For every record, give an exact copy that has no pictures in it.

--- Entries shown ---

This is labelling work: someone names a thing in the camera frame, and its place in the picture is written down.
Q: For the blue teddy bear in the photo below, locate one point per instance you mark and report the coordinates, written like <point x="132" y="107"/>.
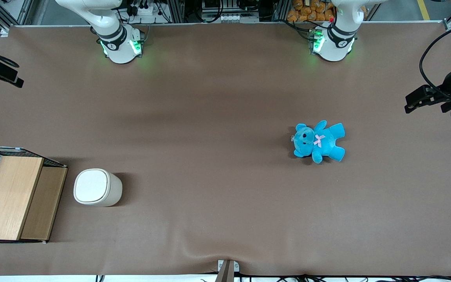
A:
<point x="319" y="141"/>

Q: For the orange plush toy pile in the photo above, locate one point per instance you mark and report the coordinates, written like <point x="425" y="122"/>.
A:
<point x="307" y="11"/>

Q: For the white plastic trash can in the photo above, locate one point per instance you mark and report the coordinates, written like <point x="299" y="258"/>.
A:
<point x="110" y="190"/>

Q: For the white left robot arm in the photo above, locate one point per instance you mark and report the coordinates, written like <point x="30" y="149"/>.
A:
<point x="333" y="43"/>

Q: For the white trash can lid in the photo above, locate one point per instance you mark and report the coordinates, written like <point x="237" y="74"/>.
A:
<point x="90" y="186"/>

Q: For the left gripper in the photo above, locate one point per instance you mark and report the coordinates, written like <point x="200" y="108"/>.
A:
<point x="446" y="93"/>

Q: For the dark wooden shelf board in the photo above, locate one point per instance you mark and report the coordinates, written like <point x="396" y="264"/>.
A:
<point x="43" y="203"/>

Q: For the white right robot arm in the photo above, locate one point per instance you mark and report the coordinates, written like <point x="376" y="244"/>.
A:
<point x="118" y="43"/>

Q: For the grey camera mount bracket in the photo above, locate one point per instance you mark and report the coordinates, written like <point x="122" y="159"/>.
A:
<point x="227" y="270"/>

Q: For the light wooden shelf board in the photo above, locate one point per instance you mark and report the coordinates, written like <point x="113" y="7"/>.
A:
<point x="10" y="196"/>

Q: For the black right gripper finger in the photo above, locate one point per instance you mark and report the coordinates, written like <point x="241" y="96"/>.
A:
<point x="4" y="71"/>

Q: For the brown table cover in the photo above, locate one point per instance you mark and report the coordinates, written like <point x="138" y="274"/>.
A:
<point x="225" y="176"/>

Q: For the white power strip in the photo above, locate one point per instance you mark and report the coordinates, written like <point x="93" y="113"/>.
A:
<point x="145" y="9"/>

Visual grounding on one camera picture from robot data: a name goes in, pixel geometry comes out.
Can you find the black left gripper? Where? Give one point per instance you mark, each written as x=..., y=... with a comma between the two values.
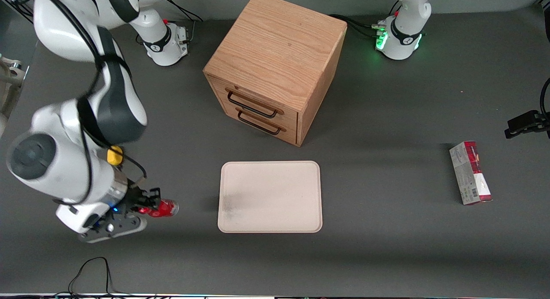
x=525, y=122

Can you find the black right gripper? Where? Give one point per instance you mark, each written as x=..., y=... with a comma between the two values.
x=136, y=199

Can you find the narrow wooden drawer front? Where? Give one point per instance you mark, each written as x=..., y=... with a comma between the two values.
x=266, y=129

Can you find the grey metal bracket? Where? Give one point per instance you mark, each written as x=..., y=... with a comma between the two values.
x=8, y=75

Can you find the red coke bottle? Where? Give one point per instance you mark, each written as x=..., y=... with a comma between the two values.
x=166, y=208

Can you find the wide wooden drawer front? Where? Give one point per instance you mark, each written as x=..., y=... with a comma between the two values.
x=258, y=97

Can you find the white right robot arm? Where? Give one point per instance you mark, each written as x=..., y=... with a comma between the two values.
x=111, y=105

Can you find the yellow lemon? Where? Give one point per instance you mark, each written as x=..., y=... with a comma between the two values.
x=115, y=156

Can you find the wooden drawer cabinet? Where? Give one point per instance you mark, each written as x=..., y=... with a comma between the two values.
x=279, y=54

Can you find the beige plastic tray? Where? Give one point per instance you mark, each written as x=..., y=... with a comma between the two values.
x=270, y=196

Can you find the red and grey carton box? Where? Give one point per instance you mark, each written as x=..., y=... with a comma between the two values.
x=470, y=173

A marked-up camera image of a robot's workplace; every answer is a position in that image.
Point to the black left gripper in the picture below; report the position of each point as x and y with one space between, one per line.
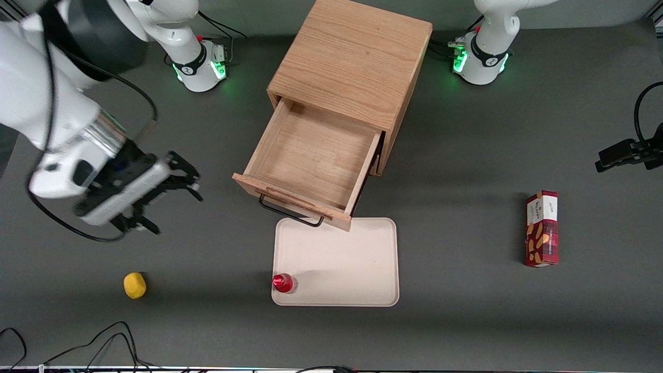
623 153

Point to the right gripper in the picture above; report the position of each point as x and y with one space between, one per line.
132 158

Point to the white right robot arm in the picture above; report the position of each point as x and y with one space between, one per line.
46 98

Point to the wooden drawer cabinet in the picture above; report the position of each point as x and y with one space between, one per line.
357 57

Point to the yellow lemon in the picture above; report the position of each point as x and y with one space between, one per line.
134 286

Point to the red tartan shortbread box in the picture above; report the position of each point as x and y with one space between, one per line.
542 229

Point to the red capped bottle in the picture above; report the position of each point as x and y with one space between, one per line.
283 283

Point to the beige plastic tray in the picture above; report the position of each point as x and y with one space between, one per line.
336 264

---

### Final answer
This is labelling work: someone names a thing in the camera frame, and its place in the picture is written down.
Q: For the blue teddy bear in the photo below, locate one point per instance you mark and report the coordinates, written like <point x="132" y="107"/>.
A:
<point x="319" y="141"/>

Q: For the orange plush toy pile in the photo above, locate one point per instance you mark and report the coordinates, written like <point x="425" y="122"/>.
A:
<point x="307" y="11"/>

Q: For the white plastic trash can in the photo above, locate one point per instance you mark and report the coordinates, written like <point x="299" y="258"/>.
A:
<point x="110" y="190"/>

Q: For the white left robot arm in the photo above, locate one point per instance you mark and report the coordinates, written like <point x="30" y="149"/>.
A:
<point x="333" y="43"/>

Q: For the white trash can lid in the photo above, locate one point per instance you mark and report the coordinates, written like <point x="237" y="74"/>.
A:
<point x="90" y="186"/>

Q: For the left gripper in the photo above, locate one point per instance you mark and report the coordinates, written like <point x="200" y="108"/>.
A:
<point x="446" y="93"/>

Q: For the dark wooden shelf board in the photo above, locate one point per instance you mark and report the coordinates, written like <point x="396" y="264"/>.
A:
<point x="43" y="203"/>

Q: For the white right robot arm in the photo above, locate one point per instance you mark and report the coordinates, written like <point x="376" y="244"/>.
A:
<point x="118" y="43"/>

Q: For the grey camera mount bracket in the photo above, locate one point per instance you mark and report the coordinates, written like <point x="122" y="159"/>.
A:
<point x="227" y="270"/>

Q: For the light wooden shelf board in the photo above, locate one point per instance you mark and report the coordinates, written like <point x="113" y="7"/>.
A:
<point x="10" y="196"/>

Q: For the black right gripper finger in the photo above, locate one point per instance you mark and report the coordinates, written like <point x="241" y="96"/>.
A:
<point x="4" y="71"/>

Q: For the brown table cover in the photo above, locate one point per instance you mark and report the coordinates, written like <point x="138" y="274"/>.
A:
<point x="225" y="176"/>

Q: For the white power strip in the photo above, locate one point per instance you mark and report the coordinates, written like <point x="93" y="113"/>.
A:
<point x="145" y="9"/>

Visual grounding on one camera picture from robot data: a name goes in, pixel geometry comes out.
Can you find the black left gripper? Where? Give one point per instance you mark, each written as x=..., y=... with a comma between the two values.
x=525, y=122

Can you find the black right gripper? Where? Give one point per instance you mark, each written as x=..., y=... with a comma between the two values.
x=136, y=199

Can you find the narrow wooden drawer front? Where? Give one point per instance you mark, each written as x=..., y=... with a comma between the two values.
x=266, y=129

Can you find the grey metal bracket? Where? Give one point per instance you mark, each written as x=..., y=... with a comma between the two values.
x=8, y=75

Can you find the red coke bottle? Where? Give one point per instance you mark, each written as x=..., y=... with a comma between the two values.
x=166, y=208

Can you find the wide wooden drawer front? Where? Give one point per instance you mark, each written as x=..., y=... with a comma between the two values.
x=258, y=97

Can you find the white right robot arm? Where? Give one point per instance you mark, each written as x=..., y=... with a comma between the two values.
x=111, y=105

Can you find the yellow lemon? Where? Give one point per instance you mark, each written as x=..., y=... with a comma between the two values.
x=115, y=156

Can you find the wooden drawer cabinet? Where? Give one point per instance you mark, each written as x=..., y=... with a comma between the two values.
x=279, y=54

Can you find the beige plastic tray? Where? Give one point per instance you mark, each written as x=..., y=... with a comma between the two values.
x=270, y=196

Can you find the red and grey carton box? Where? Give one point per instance you mark, each written as x=..., y=... with a comma between the two values.
x=470, y=173

A marked-up camera image of a robot's workplace; every answer is a position in that image.
Point to the black left gripper in the picture below; report the position of each point as x and y with one space between, one per line.
623 153

Point to the right gripper in the picture above; report the position of each point as x and y with one space between, one per line.
132 158

Point to the white right robot arm in the picture above; report the position of each point as x and y with one space between, one per line.
46 98

Point to the wooden drawer cabinet in the picture above; report the position of each point as x and y with one space between, one per line.
357 57

Point to the yellow lemon in the picture above; report the position of each point as x and y with one space between, one per line.
134 286

Point to the red tartan shortbread box in the picture above; report the position of each point as x and y with one space between, one per line.
542 229

Point to the red capped bottle in the picture above; report the position of each point as x and y with one space between, one per line.
283 283

Point to the beige plastic tray in the picture above; report the position of each point as x and y with one space between, one per line.
336 264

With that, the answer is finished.